# ASSIGNMENT:
All of the data below should be copied exactly as it stands.

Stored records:
★ ★ ★ ★ ★

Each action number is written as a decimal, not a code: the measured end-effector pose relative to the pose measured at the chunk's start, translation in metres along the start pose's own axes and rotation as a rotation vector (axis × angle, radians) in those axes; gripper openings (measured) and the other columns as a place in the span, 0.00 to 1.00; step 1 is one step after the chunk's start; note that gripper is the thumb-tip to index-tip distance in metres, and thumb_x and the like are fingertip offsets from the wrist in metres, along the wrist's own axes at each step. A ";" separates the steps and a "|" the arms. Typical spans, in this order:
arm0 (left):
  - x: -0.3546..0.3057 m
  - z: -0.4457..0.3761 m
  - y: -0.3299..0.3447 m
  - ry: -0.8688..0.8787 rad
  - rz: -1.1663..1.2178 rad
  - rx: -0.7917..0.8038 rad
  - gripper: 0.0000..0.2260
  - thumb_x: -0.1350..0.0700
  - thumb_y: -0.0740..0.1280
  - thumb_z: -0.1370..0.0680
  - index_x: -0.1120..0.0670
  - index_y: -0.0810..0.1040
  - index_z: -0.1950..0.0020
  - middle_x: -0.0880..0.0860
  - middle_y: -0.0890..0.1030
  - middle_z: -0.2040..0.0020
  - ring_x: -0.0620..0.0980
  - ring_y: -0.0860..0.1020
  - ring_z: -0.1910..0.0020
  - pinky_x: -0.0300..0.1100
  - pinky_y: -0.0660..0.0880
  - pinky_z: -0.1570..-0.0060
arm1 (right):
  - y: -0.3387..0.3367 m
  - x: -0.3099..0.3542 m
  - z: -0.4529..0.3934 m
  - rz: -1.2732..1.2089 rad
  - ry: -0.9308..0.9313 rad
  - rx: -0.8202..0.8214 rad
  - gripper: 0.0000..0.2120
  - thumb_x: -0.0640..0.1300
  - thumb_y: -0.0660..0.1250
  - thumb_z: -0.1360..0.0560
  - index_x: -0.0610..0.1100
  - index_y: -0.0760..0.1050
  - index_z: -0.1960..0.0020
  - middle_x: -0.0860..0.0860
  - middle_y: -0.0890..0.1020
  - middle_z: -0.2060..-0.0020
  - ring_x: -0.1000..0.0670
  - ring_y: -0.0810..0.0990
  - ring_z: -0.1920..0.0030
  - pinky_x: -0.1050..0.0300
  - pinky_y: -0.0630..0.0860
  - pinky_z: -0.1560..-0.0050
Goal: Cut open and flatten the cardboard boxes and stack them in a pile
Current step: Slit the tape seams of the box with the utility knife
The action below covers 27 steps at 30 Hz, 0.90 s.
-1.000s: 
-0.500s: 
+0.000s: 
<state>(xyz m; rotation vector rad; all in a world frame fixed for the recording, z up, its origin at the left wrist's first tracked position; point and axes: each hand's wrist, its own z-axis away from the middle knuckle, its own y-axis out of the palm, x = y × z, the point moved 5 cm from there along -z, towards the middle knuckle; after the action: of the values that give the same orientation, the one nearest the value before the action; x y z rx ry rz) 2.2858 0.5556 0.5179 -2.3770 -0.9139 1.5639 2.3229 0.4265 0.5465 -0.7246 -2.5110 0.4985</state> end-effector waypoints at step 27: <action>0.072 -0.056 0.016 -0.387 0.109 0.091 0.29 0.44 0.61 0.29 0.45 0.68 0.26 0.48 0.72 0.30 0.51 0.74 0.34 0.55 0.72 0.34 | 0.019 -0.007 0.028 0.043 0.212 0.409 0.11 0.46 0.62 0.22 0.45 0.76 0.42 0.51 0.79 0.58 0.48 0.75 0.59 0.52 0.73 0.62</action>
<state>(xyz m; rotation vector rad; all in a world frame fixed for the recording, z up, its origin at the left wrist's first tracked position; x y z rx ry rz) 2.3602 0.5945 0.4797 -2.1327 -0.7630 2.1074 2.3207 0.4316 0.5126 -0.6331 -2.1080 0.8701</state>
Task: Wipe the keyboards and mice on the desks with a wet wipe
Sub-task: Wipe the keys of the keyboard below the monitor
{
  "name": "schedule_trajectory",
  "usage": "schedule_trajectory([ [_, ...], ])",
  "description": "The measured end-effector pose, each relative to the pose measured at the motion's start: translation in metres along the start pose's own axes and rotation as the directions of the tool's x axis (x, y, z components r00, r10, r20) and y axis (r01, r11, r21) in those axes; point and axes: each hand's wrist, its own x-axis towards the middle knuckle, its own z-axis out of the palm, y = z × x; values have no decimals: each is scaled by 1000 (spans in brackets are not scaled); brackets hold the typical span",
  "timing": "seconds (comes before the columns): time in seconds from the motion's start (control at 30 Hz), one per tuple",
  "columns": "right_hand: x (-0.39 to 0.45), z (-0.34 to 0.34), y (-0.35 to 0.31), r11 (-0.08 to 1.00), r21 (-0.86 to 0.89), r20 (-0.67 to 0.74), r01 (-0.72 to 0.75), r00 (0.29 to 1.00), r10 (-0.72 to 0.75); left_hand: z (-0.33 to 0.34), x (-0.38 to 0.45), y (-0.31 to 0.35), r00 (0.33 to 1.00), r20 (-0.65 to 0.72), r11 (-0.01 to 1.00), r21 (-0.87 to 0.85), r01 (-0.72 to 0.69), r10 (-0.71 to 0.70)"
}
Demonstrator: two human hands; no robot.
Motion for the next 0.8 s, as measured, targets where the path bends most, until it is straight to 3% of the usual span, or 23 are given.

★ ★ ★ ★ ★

# SOLUTION TO THE PROBLEM:
Each action number is written as a decimal, not a code: the measured end-effector pose relative to the pose measured at the chunk's start, translation in metres along the start pose's own axes and rotation as a rotation vector (axis × angle, radians) in those axes; gripper openings (measured) and the other columns as a place in the span, 0.00 to 1.00; step 1 is one step after the chunk's start; note that gripper is the thumb-tip to index-tip distance in metres, and thumb_x and the like are fingertip offsets from the wrist in metres, along the wrist's own axes at each step. A ";" separates the steps and a "|" the arms. Typical spans, in this order:
arm0 (left):
  - x: -0.3546..0.3057 m
  - z: -0.4457..0.3761 m
  - y: -0.3299..0.3447 m
  - ry: -0.8688..0.8787 rad
  - rz: -1.1663..1.2178 rad
  - rx: -0.7917..0.8038 rad
  - gripper: 0.0000..0.2260
  - thumb_x: -0.1350..0.0700
  - thumb_y: -0.0740..0.1280
  - thumb_z: -0.1370..0.0680
  - index_x: -0.1120..0.0670
  - index_y: -0.0810..0.1040
  - index_z: -0.1950..0.0020
  - middle_x: -0.0880..0.0860
  - middle_y: -0.0890..0.1030
  - middle_z: -0.2040..0.0020
  - ring_x: -0.0620..0.0980
  - ring_y: -0.0860..0.1020
  - ring_z: -0.1910..0.0020
  - pinky_x: -0.0300..0.1100
  - pinky_y: -0.0660..0.0880
  - pinky_z: -0.1570..-0.0060
arm1 (right):
  - y: -0.3387..0.3367 m
  - x: -0.3099..0.3542 m
  - z: -0.4529..0.3934 m
  - rz: -1.2732..1.2089 rad
  - ry: -0.9308..0.9313 rad
  - rx: -0.8202..0.8214 rad
  - gripper: 0.0000..0.2120
  - thumb_x: -0.0640..0.1300
  - thumb_y: -0.0660..0.1250
  - thumb_z: -0.1360..0.0560
  - index_x: -0.0610..0.1100
  - index_y: -0.0760..0.1050
  - index_z: -0.1960..0.0020
  - middle_x: -0.0860..0.0860
  - middle_y: -0.0890..0.1020
  - middle_z: -0.2060..-0.0020
  - ring_x: -0.1000..0.0670
  - ring_y: -0.0810..0.0990
  - ring_z: -0.1920..0.0030
  - pinky_x: -0.1050..0.0300
  - pinky_y: -0.0630..0.0860
  - pinky_z: -0.1560..-0.0050
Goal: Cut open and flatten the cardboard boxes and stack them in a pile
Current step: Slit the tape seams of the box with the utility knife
The action below covers 27 steps at 30 Hz, 0.90 s.
-1.000s: 
-0.500s: 
+0.000s: 
<state>(xyz m; rotation vector rad; all in a world frame fixed for the recording, z up, its origin at the left wrist's first tracked position; point and axes: each hand's wrist, its own z-axis away from the middle knuckle, its own y-axis out of the palm, x = y × z, the point moved 5 cm from there along -z, towards the middle knuckle; after the action: of the values that give the same orientation, the one nearest the value before the action; x y z rx ry rz) 2.2858 0.5556 0.5179 -2.3770 -0.9139 1.5639 2.3229 0.4265 0.5465 -0.7246 -2.5110 0.4985</state> end-effector waypoints at step 27: <action>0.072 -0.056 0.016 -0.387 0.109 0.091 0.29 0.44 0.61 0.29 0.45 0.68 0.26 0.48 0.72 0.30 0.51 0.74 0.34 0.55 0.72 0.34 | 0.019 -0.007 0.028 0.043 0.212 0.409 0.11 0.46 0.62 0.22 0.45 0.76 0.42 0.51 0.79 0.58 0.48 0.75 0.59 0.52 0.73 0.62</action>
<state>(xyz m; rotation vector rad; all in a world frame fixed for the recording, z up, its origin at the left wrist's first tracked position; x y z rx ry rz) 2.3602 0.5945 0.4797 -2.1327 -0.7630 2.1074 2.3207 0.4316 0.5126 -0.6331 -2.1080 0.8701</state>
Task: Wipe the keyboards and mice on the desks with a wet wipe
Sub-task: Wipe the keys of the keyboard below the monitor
{
  "name": "schedule_trajectory",
  "usage": "schedule_trajectory([ [_, ...], ])",
  "description": "The measured end-effector pose, each relative to the pose measured at the motion's start: translation in metres along the start pose's own axes and rotation as the directions of the tool's x axis (x, y, z components r00, r10, r20) and y axis (r01, r11, r21) in those axes; point and axes: each hand's wrist, its own x-axis towards the middle knuckle, its own z-axis out of the palm, y = z × x; values have no decimals: each is scaled by 1000 (spans in brackets are not scaled); brackets hold the typical span",
  "timing": "seconds (comes before the columns): time in seconds from the motion's start (control at 30 Hz), one per tuple",
  "columns": "right_hand: x (-0.39 to 0.45), z (-0.34 to 0.34), y (-0.35 to 0.31), r11 (-0.08 to 1.00), r21 (-0.86 to 0.89), r20 (-0.67 to 0.74), r01 (-0.72 to 0.75), r00 (0.29 to 1.00), r10 (-0.72 to 0.75); left_hand: z (-0.33 to 0.34), x (-0.38 to 0.45), y (-0.31 to 0.35), r00 (0.33 to 1.00), r20 (-0.65 to 0.72), r11 (-0.01 to 1.00), r21 (-0.87 to 0.85), r01 (-0.72 to 0.69), r10 (-0.71 to 0.70)"
}
Demonstrator: two human hands; no robot.
Motion for the next 0.8 s, as measured, targets where the path bends most, until it is straight to 3% of the usual span, or 23 are given.

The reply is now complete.